By December 2016, as the Obama administration was winding down, intelligence reports were being curated and manipulated to maintain the illusion that Trump had won with help from the Kremlin.
This manipulation ultimately led to the launch of Robert Mueller’s special counsel investigation—an ordeal that lasted years, cost over $30 million, and failed to prove collusion. Trump was exonerated, but the damage was already done.
Perhaps most tragic were the personal tolls. Lives were upended. Families were devastated. Legal bills piled up. For many, the process itself became the punishment.
One of those affected is longtime Trump associate Michael Caputo, who spoke with me on Friday.
“It is precious little comfort knowing we were right. We need accountability, but even accountability doesn’t feed the bulldog,” Caputo told me—emphasizing that the harm done to his family can’t be undone by truth alone.
Accountability can take many forms. Caputo may never see former Democratic officials in handcuffs, but the exposure of this political fabrication is, in itself, a form of reckoning.

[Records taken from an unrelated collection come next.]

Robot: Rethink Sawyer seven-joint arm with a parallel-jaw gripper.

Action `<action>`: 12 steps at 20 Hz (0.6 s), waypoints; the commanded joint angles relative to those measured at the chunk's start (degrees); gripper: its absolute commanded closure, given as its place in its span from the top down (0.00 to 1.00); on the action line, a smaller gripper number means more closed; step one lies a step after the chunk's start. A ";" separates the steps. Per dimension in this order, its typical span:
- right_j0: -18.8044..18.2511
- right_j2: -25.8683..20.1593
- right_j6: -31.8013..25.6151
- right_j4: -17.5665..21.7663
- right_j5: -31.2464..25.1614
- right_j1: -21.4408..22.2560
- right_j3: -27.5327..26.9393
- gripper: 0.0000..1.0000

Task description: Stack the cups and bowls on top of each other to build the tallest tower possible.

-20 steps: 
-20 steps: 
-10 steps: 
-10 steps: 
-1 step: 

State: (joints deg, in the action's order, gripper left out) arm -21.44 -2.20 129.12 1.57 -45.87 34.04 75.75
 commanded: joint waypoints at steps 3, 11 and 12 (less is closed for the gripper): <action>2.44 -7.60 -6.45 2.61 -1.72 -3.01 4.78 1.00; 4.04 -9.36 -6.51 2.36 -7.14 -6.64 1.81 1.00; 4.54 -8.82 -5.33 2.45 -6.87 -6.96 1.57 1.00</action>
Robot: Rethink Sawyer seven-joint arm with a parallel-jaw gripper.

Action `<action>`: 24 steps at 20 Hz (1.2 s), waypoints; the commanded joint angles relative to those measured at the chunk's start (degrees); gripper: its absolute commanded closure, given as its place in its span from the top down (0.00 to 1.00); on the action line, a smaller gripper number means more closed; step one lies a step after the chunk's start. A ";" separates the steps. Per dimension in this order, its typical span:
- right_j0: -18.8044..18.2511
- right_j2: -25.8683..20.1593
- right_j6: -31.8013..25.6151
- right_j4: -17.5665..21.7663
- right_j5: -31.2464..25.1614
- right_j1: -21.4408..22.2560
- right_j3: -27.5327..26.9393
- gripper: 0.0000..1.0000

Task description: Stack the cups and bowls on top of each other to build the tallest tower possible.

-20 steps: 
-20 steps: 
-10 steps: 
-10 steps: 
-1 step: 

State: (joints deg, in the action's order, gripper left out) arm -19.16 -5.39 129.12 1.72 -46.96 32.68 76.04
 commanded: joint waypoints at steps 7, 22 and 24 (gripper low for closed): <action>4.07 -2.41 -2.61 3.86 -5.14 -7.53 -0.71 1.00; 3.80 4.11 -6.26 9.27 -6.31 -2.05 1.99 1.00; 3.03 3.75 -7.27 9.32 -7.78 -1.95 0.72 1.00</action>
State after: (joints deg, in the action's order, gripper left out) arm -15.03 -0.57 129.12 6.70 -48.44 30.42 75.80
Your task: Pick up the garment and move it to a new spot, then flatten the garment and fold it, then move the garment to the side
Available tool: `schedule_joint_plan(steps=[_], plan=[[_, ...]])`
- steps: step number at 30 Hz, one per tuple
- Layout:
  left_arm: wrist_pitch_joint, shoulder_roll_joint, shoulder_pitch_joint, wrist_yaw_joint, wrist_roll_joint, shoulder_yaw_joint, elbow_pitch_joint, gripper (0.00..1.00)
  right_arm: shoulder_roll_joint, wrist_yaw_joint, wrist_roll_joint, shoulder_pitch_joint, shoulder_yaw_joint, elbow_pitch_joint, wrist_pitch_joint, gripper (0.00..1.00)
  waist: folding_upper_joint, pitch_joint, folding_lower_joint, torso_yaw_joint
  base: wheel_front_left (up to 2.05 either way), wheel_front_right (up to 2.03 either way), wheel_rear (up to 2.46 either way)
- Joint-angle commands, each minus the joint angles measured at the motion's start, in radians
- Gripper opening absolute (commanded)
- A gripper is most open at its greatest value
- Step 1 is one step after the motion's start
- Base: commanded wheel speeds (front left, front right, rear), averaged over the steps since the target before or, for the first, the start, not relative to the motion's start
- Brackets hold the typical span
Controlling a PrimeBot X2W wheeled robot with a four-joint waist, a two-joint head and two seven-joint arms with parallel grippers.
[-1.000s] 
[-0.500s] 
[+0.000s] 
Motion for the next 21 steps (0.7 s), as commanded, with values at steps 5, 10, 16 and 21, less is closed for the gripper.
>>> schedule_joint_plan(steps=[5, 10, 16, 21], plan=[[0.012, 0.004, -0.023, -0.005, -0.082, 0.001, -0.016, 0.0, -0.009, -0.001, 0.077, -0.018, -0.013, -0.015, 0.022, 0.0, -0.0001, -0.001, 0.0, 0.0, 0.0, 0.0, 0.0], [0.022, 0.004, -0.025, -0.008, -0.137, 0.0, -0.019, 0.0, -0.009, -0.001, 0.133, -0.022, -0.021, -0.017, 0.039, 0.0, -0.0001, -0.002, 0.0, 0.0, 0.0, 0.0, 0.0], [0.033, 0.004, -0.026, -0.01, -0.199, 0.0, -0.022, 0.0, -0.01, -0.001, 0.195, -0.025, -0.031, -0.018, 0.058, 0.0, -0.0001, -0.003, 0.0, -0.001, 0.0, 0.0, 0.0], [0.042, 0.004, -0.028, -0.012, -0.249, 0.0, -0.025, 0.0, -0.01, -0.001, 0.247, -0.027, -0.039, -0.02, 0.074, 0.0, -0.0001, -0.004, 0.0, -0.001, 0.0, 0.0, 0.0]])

A 2018 Suffolk poll found that “Forty-six percent are convinced that there was collusion between the Trump campaign and the Russians, while 29 percent said there was no such coordination, and 19 percent weren’t sure.”
Today, people across the political spectrum now admit what the evidence clearly shows: the Russian collusion narrative was a lie. But they must also acknowledge that millions of Americans believed it—because it was told so convincingly.
The words of Sir Walter Scott still echo powerfully: “Oh what a tangled web we weave, when first we practice to deceive.” In this case, deception wasn’t an accident. It was the strategy. Democrats built a web so complex and so overwhelming that the truth seemed irretrievable.
Yet the truth did emerge—just as Shakespeare once wrote, “The truth will out.” But it came only after a nation was deeply divided and many lives were unfairly shattered.
No matter what else comes from ongoing investigations into the Russiagate affair, one conclusion is beyond debate: the Russian collusion narrative was a calculated lie, conceived by Democrats and sold to the American public with help from federal institutions and media allies.
To those responsible, this is your legacy. You sought to deceive the American people—and tried to destroy the president they elected. That will not be forgotten.